Deep Learning to find signal abnormalities in medical images

Lead Research Organisation: University College London
Department Name: Medical Physics and Biomedical Eng

Abstract

Using advanced machine learning techniques, namely deep learning, we aim to automatically detect problematic medical images containing imaging artefacts. For example, in Magnetic Resonance Imaging (MRI) these artefacts may include motion artefacts (caused by patient movement during scanning), poor acquisitions (e.g. wrong sequence or parameters), and mislabelling (e.g. scanned the wrong body part). Furthermore, we aim to make commonplace deep learning tasks, such as MR image segmentation (extracting part of the image), robust to the presence of such artefacts. This analysis will not only enable a real time data-quality warning system for clinicians and radiographers, but also ensure that input MR image data is correct and of sufficient quality for fully-automatic image analysis.

To answer these questions I will be taking the following approach:
1. Exploring the different kinds of image artefacts that can occur in MRI and understanding the underlying physics that causes such artefacts.
2. Developing mathematical models of the processes that cause these image artefacts and implementing them in software to synthesise realistic MRI artefacts. For example, by modelling a patient's head movement during a scan we can generate new images which contain motion artefacts.
3. Training deep learning models by augmenting the training data using the proposed artefact synthesis model. The artefact model can be included in a neural network as an augmentation layer which randomly generates artefacts during training, effectively increasing the amount and variability of the data seen by the network.
4. Evaluating the performance of deep learning models trained using the artefact model on real-world MR images which contain image artefacts. The aim is that the models trained using synthesised artefacts will perform better (i.e. produce more accurate segmentations) than models that haven't been trained with artefacts.
5. Use the artefact model to estimate a measure of uncertainty in the predicted segmentations, i.e. if an input image contains an artefact we would expect the uncertainty in the output segmentation to be higher.
6. Attempt to classify the presence of an artefact in real-world images, i.e. automatically detect if an image contains an artefact or not, and possibly even locate which parts of the image contain the artefact.

The novel engineering aspect of this project is to be able to augment training data for deep learning using synthesised MRI artefacts. In theory, this will allow us to generate infinite amounts of training data as artefacts can be randomly generated on-the-fly during training. In deep learning it is common to augment training data by simply rotating, cropping, and flipping input images, but we hope to show that our proposed artefact augmentation model will more accurately perform tasks such as segmentation on real-world data containing artefacts compared to the more "classical" augmentation techniques.
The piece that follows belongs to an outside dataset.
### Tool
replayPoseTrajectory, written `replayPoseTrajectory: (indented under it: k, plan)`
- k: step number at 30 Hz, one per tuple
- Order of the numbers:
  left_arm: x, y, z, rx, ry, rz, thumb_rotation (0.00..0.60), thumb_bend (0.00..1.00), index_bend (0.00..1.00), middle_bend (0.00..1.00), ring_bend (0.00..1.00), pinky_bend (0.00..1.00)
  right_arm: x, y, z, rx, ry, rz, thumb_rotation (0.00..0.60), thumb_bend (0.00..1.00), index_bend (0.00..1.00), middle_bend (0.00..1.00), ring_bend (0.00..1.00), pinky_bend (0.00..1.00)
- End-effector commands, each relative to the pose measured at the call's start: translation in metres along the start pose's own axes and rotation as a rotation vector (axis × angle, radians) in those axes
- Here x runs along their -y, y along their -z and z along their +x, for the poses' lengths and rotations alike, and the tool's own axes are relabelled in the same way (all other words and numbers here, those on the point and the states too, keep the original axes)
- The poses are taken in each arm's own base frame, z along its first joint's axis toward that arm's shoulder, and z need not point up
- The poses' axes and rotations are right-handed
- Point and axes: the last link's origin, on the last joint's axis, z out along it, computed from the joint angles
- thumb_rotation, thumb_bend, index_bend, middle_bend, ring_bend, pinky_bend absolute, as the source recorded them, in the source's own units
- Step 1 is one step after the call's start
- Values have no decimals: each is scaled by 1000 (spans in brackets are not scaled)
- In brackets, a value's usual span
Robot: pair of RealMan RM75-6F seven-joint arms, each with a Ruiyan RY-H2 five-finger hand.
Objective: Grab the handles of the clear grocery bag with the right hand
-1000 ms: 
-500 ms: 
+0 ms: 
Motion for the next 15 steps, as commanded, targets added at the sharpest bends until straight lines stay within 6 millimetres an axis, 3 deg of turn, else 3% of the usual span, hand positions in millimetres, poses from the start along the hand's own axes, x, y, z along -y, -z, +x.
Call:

Previous work in MRI artefacts has mainly focused on designing ways to correct for them (i.e. 'un-doing' the artefact). While it may be possible to learn to correct for artefacts and then perform a deep learning task such as segmentation, we argue, as it is common in deep learning, that one should optimise for the final task in an end-to-end manner. Furthermore, it is likely that certain types of artefacts will not to be removable, and thus cause problems when running a segmentation model on partially-corrected data. We do expect a minor drop in segmentation accuracy when an artefact augmented model is applied to clean data, but we aim for this drop to be not statistically significant, but provided a significant improvement on artefact data. While overall model performance is important and should be a key goal, robustness to data artefacts is paramount to enable the safe clinical translation of such techniques.

Publications

10 25 50

Studentship Projects

Project Reference Relationship Related To Start End Student Name
EP/N509577/1 01/10/2016 24/03/2022
1939674 Studentship EP/N509577/1 25/09/2017 25/12/2020 Richard Shaw
 
Description This work so far has focused on two main areas: 1) simulating motion artefacts in MRI and 2) automated quality control of MRI scans.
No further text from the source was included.